TASK DESCRIPTION: Because the images are not wanted, restate every line below word for word without them.

GIVEN INFORMATION:
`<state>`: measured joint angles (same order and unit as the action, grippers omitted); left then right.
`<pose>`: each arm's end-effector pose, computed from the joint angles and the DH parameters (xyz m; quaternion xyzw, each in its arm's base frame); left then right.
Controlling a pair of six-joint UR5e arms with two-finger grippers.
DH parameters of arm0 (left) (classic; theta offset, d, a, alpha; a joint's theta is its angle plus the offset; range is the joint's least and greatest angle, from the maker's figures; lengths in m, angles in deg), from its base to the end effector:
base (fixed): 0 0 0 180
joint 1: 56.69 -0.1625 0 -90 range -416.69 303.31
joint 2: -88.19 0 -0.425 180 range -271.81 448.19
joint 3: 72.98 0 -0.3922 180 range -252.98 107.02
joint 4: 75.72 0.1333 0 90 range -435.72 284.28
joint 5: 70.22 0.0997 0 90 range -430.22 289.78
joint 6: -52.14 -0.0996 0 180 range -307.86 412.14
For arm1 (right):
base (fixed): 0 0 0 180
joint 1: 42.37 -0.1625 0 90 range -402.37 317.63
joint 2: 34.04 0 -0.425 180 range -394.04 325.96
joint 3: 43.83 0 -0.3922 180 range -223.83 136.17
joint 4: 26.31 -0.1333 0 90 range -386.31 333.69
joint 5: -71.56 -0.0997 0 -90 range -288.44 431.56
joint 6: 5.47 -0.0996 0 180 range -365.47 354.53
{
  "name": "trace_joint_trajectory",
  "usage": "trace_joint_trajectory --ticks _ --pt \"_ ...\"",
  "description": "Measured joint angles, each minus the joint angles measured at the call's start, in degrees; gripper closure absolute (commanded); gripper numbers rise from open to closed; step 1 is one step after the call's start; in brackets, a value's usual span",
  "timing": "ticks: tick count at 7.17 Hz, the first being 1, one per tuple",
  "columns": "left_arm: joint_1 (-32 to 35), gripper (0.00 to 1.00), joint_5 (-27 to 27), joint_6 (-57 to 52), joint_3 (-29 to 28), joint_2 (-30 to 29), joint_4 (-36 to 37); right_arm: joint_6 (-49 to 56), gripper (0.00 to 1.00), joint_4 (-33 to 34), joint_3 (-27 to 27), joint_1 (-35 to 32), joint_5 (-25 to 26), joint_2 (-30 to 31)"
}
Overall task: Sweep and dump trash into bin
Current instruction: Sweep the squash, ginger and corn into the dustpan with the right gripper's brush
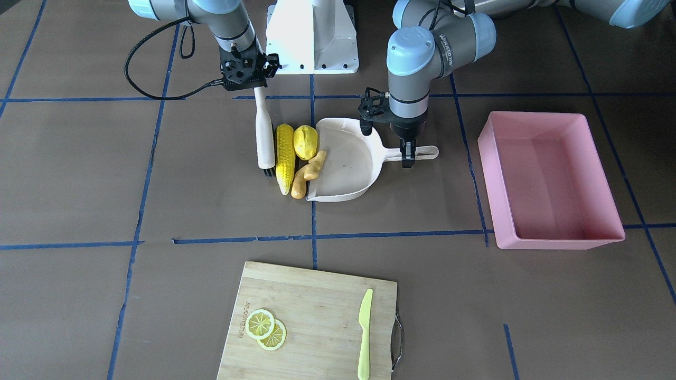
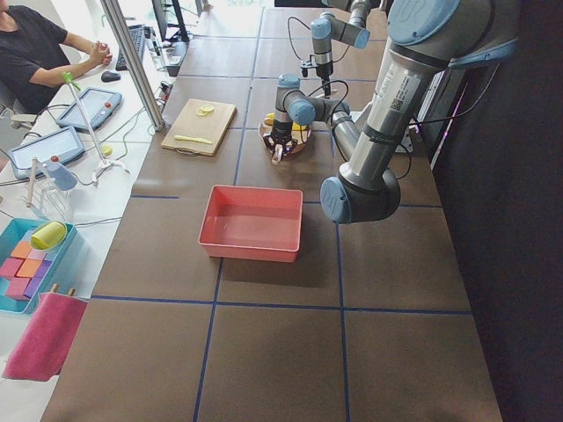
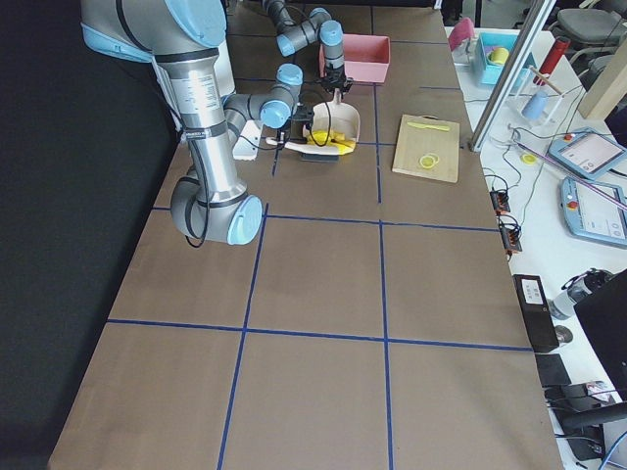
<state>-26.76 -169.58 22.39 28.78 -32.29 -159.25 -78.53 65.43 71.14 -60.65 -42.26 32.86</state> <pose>0.4999 -0.4229 0.2866 0.2751 0.1550 0.6874 0.6541 -0.5059 -0.2651 0.2524 -0.0644 -0.4243 -0.0707 0.9005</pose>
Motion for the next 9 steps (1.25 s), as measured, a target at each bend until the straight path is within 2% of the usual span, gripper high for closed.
trace_joint_trajectory --ticks 6,9 --pt "-1.0 0.68 0.3 2.8 -1.0 -2.0 0.1 -0.2 1.0 -0.6 -4.1 0.1 0.1 -5.7" --pt "-1.3 0.68 0.3 3.1 -1.2 -2.3 0.0 -0.2 1.0 -0.7 -4.4 -0.2 0.0 -6.8"
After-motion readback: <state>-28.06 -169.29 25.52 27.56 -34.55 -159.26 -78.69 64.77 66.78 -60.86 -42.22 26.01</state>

RESPONSE TO THE EXERCISE:
`<state>`: measured joint angles (same order and unit as the action, grippers omitted); left then right.
`<pose>`: each arm's end-effector pose, computed from the joint angles and the DH parameters (xyz m; quaternion xyzw, each in its arm's base frame); left then right.
Controlling a pair of six-joint UR5e arms with two-finger grippers.
DH parameters of arm0 (left) (classic; theta offset, d, a, alpha; a joint's theta is its angle plus the offset; range is the joint's least and greatest angle, from the maker's figures; lengths in m, angles in deg), from its base to the end effector:
base (fixed): 0 0 0 180
joint 1: 56.69 -0.1625 0 -90 range -416.69 303.31
joint 2: -88.19 0 -0.425 180 range -271.81 448.19
joint 3: 72.98 0 -0.3922 180 range -252.98 107.02
joint 4: 75.72 0.1333 0 90 range -435.72 284.28
joint 5: 70.22 0.0997 0 90 range -430.22 289.78
joint 6: -52.14 -0.0996 0 180 range -307.86 412.14
For arm1 (right):
base (fixed): 0 0 0 180
joint 1: 42.37 -0.1625 0 90 range -402.37 317.63
joint 2: 34.04 0 -0.425 180 range -394.04 325.96
joint 3: 43.83 0 -0.3922 180 range -223.83 136.17
joint 4: 26.31 -0.1333 0 90 range -386.31 333.69
joint 5: -71.56 -0.0997 0 -90 range -288.44 431.56
joint 6: 5.47 -0.0996 0 180 range -365.47 354.53
{
  "name": "trace_joint_trajectory",
  "usage": "trace_joint_trajectory --ticks _ --pt \"_ ...\"",
  "description": "Measured joint angles, each minus the joint angles measured at the call's start, in degrees; gripper closure absolute (commanded); gripper numbers rise from open to closed; step 1 is one step after the call's start; in brackets, a value's usual span",
  "timing": "ticks: tick count at 7.17 Hz, the first being 1, one per tuple",
  "columns": "left_arm: joint_1 (-32 to 35), gripper (0.00 to 1.00), joint_5 (-27 to 27), joint_6 (-57 to 52), joint_3 (-29 to 28), joint_2 (-30 to 29), joint_4 (-36 to 37); right_arm: joint_6 (-49 to 56), gripper (0.00 to 1.00), joint_4 (-33 to 34), joint_3 (-27 to 27), joint_1 (-35 to 32), joint_5 (-25 to 26), joint_2 (-30 to 31)"
}
Overall task: Sweep and dump trash into bin
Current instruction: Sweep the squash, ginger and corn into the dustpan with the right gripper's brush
<state>-26.76 -169.58 22.39 28.78 -32.29 -159.25 -78.53 65.43 71.14 -60.65 -42.26 32.86</state> <pose>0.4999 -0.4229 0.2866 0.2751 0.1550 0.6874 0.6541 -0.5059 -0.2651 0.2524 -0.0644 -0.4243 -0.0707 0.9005</pose>
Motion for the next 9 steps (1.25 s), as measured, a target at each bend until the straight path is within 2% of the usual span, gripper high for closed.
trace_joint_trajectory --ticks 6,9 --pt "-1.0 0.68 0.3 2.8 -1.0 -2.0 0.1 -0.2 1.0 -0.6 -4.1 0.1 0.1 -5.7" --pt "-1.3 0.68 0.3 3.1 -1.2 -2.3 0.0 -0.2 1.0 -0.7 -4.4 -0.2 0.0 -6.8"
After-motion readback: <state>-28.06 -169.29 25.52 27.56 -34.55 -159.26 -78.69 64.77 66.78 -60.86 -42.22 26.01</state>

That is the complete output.